"Please get dressed?" No. "Share with your sister!" No. "Are you listening to me?" No. Sometimes I think it is the only word they can say. I,on the other hand, have some serious trouble saying No. I'm not talking about to my kids, that seems to come frighteningly easy. I'm talking about to other people.
I already have 3 kids you want me to watch yours? "No problem." And bake your neighbor a pie? "Sure.What flavor? What did you say?" While hopping on one foot with a crying baby in one arm and 2 screaming kids hanging onto each leg? "You can count on me, I'll get it done."
I'm not talking about saying "No" to good friends or family who ask when they need something, but to those people who ask, who take advantage and who think that because I'm a stay at home mom, I have nothing to do except take care of my kids, their kids,and every one's strays.
I don't know if I think it's not an acceptable response or I don't want to hurt their feelings but I could definitely practice the power of no.I'm not sure why the hurting someone's feelings comes into play, that should be tossed out the window when you have children or you'll get walked on, stepped on, starred at in public, frustrated overwhelmed and blood pressure through the roof.
I'm going to start practicing the power of saying "No". Looking for tips I found an article on Self Growth.com entitled, The Power of Saying No, by Linda Tillman, PhD. Perfect. At the end of the article Tillman gives her tips on saying "No":
1. When someone makes a request, it is always OK to *ASK FOR TIME TO THINK IT OVER*. Remind yourself that the decision is entirely up to you. (That is a good one, especially when you feel put on the spot and you have to answer right then and there.)
2. Use your nonverbal assertiveness to underline the "No." Make sure that your voice is firm and direct.
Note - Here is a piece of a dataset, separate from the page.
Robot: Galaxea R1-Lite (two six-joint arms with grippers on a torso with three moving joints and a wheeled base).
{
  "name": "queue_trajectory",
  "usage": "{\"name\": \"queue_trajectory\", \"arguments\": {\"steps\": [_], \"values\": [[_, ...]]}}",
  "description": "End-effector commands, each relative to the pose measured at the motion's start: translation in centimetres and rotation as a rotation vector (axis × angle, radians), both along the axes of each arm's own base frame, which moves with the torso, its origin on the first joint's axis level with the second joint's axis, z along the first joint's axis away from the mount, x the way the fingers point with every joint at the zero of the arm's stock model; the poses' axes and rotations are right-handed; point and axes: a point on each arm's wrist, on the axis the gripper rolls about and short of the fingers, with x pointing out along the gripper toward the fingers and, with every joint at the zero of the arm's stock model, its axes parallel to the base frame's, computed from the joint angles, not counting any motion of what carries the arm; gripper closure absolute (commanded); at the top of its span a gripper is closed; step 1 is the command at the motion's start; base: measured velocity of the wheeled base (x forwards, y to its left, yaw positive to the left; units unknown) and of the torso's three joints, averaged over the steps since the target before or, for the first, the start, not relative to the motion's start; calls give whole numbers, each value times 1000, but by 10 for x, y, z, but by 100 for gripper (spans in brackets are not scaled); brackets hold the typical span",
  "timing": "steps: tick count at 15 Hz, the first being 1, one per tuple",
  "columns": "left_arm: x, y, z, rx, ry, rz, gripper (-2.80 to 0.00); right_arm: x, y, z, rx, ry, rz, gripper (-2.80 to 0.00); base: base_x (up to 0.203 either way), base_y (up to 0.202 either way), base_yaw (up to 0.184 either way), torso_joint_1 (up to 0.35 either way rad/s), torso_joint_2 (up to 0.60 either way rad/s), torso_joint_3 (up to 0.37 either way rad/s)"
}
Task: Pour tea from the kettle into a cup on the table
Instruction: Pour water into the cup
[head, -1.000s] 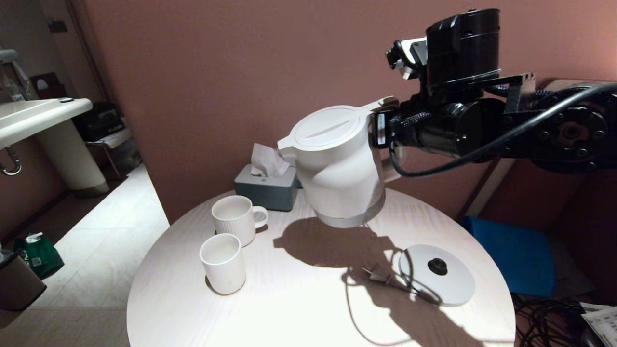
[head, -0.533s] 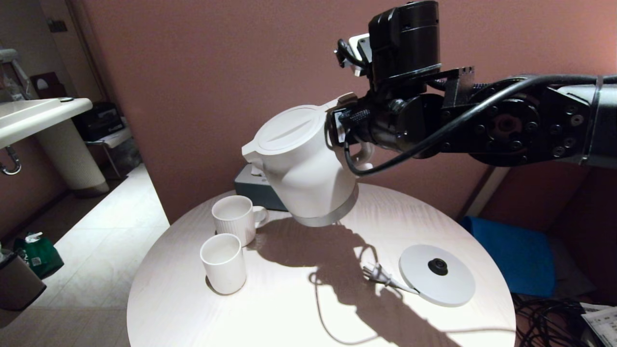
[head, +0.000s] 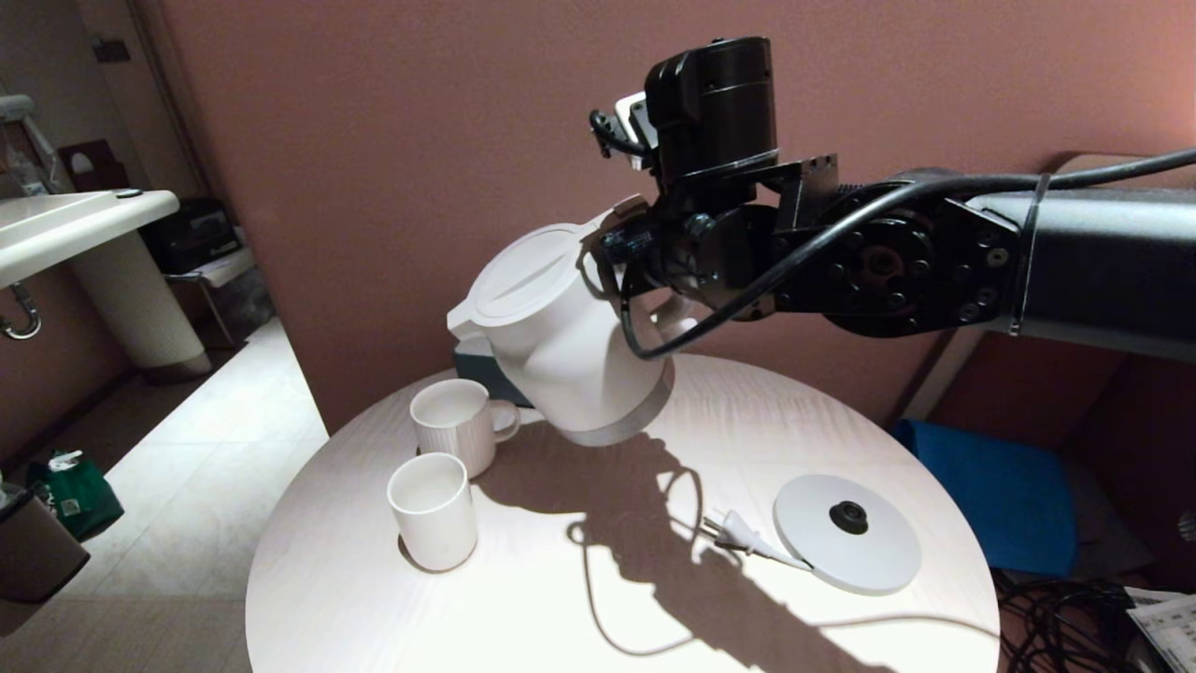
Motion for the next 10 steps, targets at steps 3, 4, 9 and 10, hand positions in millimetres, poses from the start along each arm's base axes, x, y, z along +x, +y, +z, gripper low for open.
{"name": "queue_trajectory", "arguments": {"steps": [3,4,9,10], "values": [[0,0,0,-2,1,1,0,-4,11,-8,-18,13,16,0,0,0,0,0,0,0],[0,0,0,-1,1,1,0,-4,13,-10,-24,16,18,0,0,0,0,0,0,0],[0,0,0,0,1,1,0,-7,23,-19,-66,29,39,0,0,0,0,0,0,0],[0,0,0,-2,1,1,0,-8,26,-23,-76,35,46,0,0,0,0,0,0,0]]}}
Look into the person's eyes as you say, "No." Shake your head "No," as you say, "No."...(Seems a bit like speaking to my child)
3. Remember that "No," is an honorable response. If you decide that "No," is the answer that you prefer to give, then it is authentic and honest for you to say, "No."
4. If you say, "Yes," when you want to say, "No," you will feel resentful throughout whatever you agreed to do. This costs you energy and discomfort and is not necessary if you just say, "No" when you need to.
(I have felt resent over saying yes many times.)
5. If you are saying, "No," to someone whom you would help under different circumstances, use an empathic response to ease the rejection. For example, to your friend who needs you to keep her child while she goes to the doctor, you might say, "No, Susie, I can't keep Billie for you. I know it must be hard for you to find someone at that time of day, but I have already made lunch plans and I won't be able to help you.
6. Start your sentence with the word, "No." It's easier to keep the commitment to say.
It's not that I want to become like Jim Carey in the Yes, Man, except always saying No. But I'd like to be able to say "No" to more things. Sometimes, I'd like to take myself into consideration first when giving in answer instead of taking into consideration the person asking the question.
Not to be totally selfish, but that's somewhat the point right?
Today I practiced the power of saying"No. I said "No" to a telemarketer calling to get me to participate in a survey. This past weekend I said, "No" to Jehovah Witnesses who, again, came to my door even after politely listening and turning them down about a dozen times before. And I said "No" to the salesperson at the mall wanting to spray me with some stinky perfume.
And of course, there were the repetitive "No"s to my 3 year old when she jumped off, "No" to my son who wanted to use the computer, when I wanted to use it, and "No" to my 9 month old who went to grab and chew on the electrical cord, for obvious reasons.
Alright...it's the children, and I'd say "No" anyway, but I've got to start somewhere right?
What or who do you wish you could say "No" to?